* _Exercise instructions_
When the line containing "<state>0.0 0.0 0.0" is reached, begin reproducing lines exactly and continue through the last line of the records below.

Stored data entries
━━━━━━━━━━━━━━━━━━━━
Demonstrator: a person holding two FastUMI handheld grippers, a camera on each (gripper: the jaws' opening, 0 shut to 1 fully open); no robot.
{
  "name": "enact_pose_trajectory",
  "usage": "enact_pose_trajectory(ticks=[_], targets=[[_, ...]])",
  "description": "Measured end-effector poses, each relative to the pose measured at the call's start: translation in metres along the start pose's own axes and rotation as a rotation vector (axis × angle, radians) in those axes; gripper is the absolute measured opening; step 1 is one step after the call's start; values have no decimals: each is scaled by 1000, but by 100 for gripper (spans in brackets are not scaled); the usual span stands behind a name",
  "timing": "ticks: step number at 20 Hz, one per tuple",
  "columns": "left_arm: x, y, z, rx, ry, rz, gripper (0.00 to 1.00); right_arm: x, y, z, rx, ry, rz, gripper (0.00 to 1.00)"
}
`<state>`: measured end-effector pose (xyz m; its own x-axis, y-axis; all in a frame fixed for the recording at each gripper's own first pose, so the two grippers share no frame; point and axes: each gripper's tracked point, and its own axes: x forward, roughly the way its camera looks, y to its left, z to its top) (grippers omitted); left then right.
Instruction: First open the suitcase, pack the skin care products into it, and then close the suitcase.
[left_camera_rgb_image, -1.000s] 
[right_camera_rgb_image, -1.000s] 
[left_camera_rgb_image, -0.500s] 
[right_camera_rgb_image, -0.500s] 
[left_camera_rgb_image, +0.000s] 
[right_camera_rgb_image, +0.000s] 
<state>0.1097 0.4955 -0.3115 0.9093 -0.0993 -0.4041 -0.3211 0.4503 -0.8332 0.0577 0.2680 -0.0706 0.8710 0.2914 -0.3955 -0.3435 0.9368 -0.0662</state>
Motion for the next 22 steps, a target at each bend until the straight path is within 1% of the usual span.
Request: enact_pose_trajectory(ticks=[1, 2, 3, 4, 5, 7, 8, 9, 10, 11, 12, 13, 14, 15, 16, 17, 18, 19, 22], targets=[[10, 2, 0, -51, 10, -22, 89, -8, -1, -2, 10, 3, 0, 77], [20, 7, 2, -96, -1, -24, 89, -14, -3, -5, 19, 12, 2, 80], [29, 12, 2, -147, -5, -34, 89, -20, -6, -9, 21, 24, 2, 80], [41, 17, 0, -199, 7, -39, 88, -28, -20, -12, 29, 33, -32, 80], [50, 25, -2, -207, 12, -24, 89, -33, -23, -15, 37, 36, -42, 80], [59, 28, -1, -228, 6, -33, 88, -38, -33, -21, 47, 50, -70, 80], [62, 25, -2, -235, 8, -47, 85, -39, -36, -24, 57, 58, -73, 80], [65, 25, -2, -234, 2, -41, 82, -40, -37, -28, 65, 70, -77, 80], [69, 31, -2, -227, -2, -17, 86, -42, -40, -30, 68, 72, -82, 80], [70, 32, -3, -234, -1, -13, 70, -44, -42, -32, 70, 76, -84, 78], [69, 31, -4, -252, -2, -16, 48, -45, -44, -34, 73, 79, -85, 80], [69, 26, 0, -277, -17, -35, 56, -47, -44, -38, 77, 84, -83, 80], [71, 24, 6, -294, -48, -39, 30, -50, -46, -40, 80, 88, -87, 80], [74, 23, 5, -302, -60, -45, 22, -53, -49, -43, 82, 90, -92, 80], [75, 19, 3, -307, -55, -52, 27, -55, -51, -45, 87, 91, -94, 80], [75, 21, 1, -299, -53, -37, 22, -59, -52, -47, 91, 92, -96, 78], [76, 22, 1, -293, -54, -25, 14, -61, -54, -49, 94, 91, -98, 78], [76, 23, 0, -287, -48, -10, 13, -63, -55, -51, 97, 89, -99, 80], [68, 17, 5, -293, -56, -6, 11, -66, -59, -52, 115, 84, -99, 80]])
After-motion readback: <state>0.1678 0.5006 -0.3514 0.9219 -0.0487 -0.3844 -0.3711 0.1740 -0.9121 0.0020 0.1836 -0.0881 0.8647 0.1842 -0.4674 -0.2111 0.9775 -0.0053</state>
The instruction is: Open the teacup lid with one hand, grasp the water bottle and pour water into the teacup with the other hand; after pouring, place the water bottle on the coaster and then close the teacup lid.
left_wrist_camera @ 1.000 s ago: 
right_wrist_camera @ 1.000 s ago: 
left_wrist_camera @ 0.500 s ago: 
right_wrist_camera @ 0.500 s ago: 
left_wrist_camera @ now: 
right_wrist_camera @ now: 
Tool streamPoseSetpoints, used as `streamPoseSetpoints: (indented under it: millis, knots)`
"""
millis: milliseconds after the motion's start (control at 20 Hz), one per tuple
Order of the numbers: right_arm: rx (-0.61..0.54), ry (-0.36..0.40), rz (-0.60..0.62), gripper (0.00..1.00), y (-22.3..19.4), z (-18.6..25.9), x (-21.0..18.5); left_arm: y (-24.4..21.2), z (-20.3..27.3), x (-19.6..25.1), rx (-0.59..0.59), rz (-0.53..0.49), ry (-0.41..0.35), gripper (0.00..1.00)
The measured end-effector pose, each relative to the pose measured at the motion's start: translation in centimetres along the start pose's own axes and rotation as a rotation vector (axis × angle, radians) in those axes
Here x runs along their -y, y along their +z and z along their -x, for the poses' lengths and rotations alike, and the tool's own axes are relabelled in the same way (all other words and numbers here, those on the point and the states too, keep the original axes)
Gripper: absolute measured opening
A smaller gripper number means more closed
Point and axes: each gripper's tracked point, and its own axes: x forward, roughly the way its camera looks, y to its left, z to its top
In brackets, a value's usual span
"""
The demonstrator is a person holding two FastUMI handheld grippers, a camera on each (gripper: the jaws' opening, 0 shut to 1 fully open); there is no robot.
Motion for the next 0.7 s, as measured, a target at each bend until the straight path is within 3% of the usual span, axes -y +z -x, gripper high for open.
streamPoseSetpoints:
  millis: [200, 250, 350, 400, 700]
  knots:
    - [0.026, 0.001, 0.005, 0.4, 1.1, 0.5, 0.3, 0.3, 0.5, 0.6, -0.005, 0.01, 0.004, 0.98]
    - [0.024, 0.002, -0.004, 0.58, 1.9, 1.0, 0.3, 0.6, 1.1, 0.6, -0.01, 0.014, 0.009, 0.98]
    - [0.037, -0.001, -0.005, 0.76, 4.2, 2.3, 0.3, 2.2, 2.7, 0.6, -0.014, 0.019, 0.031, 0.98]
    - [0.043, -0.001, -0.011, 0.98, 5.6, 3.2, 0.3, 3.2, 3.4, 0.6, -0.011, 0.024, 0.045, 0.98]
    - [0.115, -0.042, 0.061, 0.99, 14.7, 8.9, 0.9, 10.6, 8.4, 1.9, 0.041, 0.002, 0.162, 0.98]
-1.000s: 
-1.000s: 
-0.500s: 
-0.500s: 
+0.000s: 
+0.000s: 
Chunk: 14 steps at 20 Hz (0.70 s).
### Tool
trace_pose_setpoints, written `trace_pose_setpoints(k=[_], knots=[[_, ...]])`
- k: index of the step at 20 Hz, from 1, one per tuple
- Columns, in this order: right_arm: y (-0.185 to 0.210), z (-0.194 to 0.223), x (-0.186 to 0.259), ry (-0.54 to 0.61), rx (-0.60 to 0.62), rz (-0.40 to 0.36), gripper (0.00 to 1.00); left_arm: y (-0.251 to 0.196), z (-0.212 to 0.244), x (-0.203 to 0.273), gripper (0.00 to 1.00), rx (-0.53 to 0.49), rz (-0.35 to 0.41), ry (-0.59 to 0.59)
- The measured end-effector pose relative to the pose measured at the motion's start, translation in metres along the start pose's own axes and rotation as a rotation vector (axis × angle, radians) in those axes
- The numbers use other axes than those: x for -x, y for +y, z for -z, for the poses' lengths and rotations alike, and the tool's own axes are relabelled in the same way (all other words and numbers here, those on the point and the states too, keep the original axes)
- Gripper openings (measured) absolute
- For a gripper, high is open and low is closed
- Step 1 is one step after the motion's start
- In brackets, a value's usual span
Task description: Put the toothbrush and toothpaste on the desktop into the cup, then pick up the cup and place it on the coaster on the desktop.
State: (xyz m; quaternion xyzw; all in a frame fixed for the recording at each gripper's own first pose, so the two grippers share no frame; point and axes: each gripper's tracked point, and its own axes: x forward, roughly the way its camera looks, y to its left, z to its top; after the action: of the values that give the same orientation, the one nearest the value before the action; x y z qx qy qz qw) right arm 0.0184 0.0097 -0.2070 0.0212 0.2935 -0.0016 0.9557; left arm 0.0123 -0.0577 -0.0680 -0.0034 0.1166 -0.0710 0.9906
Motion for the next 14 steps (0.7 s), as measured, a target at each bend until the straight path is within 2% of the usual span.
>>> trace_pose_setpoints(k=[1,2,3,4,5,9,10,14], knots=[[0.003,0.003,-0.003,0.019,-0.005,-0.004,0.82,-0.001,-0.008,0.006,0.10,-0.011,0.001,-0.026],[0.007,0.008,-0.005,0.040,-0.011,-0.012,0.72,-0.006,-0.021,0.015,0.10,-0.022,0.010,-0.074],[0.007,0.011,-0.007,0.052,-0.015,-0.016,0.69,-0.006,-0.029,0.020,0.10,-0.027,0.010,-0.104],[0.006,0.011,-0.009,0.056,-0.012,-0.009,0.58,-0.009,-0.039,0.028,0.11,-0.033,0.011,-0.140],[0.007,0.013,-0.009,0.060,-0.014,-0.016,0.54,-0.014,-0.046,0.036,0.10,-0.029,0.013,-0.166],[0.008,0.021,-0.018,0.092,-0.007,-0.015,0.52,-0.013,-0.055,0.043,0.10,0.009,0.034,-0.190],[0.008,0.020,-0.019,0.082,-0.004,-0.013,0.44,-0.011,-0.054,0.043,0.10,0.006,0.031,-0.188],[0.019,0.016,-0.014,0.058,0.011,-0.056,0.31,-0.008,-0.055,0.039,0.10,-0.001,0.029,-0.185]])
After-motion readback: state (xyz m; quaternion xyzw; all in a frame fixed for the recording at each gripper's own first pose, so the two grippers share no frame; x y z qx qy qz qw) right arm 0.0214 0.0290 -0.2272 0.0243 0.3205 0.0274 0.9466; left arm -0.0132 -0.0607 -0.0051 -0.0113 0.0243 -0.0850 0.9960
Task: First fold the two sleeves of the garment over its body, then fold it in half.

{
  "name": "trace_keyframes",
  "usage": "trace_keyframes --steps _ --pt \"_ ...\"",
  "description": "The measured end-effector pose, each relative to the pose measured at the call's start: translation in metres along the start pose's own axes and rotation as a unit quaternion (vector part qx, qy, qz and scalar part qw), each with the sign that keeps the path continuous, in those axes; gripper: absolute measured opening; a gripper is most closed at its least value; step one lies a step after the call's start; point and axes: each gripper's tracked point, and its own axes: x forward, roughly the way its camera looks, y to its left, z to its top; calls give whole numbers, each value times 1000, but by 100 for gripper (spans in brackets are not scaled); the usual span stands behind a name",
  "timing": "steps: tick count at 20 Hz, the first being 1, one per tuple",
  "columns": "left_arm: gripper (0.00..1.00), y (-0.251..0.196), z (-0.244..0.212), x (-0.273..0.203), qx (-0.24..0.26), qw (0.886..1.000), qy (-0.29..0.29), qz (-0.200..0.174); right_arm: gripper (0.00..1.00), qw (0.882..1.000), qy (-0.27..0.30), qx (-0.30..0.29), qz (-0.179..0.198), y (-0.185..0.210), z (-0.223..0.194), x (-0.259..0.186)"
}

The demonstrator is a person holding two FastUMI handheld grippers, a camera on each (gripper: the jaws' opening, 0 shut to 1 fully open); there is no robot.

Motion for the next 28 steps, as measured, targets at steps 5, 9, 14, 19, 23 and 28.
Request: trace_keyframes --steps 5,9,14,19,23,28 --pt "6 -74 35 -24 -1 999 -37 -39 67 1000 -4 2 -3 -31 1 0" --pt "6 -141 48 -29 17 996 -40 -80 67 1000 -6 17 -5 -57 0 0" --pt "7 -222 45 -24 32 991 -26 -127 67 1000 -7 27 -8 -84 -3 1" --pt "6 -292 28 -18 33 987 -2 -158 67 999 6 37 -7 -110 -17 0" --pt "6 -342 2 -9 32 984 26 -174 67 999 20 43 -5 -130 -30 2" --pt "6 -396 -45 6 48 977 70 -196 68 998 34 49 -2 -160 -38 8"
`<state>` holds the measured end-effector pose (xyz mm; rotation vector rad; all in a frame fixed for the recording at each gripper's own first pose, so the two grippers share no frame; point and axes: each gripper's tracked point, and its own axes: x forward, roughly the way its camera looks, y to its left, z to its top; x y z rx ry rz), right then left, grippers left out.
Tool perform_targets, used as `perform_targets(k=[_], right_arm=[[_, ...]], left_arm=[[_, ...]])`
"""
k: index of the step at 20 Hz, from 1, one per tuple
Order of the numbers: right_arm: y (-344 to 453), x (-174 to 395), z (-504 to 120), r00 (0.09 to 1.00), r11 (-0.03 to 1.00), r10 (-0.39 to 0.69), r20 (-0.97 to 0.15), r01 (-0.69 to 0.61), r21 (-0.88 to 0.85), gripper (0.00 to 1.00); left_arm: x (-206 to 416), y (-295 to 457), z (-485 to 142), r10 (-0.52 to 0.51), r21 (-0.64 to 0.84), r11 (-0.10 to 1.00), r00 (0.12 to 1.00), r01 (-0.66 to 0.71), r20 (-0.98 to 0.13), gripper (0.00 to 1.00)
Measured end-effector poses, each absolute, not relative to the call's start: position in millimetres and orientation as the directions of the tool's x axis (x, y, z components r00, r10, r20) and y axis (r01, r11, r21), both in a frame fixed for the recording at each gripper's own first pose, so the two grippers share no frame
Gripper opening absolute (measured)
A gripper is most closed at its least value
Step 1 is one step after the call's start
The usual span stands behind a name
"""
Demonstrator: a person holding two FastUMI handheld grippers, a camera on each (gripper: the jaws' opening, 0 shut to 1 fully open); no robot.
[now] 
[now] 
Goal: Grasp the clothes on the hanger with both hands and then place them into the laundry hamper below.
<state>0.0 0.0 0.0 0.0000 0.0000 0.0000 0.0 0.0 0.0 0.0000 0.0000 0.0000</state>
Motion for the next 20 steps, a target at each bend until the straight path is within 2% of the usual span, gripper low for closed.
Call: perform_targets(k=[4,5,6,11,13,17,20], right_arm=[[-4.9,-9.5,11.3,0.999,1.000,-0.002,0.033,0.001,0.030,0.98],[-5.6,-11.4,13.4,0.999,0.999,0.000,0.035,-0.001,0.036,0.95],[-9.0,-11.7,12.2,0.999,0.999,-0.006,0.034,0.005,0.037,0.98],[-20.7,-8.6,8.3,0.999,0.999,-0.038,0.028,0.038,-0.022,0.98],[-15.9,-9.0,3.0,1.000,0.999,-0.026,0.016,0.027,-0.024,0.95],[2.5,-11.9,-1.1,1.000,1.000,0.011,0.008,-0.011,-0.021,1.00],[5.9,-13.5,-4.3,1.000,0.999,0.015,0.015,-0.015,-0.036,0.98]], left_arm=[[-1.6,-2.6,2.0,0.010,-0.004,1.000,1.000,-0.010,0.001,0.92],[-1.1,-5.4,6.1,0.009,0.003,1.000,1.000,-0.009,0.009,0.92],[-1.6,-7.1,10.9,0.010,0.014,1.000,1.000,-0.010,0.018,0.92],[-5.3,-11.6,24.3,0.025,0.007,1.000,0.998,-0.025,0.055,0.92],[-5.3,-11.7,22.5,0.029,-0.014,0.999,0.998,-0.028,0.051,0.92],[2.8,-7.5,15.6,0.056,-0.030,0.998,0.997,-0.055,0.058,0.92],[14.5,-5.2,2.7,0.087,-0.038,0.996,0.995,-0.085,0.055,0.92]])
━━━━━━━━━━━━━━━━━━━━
* _Expected answer_
<state>0.0 0.0 0.0 0.0000 0.0000 0.0000 0.0 0.0 0.0 0.0000 0.0000 0.0000</state>
Motion for the next 20 steps, a target at each bend until the straight path is within 2% of the usual span, gripper low for closed.
Call: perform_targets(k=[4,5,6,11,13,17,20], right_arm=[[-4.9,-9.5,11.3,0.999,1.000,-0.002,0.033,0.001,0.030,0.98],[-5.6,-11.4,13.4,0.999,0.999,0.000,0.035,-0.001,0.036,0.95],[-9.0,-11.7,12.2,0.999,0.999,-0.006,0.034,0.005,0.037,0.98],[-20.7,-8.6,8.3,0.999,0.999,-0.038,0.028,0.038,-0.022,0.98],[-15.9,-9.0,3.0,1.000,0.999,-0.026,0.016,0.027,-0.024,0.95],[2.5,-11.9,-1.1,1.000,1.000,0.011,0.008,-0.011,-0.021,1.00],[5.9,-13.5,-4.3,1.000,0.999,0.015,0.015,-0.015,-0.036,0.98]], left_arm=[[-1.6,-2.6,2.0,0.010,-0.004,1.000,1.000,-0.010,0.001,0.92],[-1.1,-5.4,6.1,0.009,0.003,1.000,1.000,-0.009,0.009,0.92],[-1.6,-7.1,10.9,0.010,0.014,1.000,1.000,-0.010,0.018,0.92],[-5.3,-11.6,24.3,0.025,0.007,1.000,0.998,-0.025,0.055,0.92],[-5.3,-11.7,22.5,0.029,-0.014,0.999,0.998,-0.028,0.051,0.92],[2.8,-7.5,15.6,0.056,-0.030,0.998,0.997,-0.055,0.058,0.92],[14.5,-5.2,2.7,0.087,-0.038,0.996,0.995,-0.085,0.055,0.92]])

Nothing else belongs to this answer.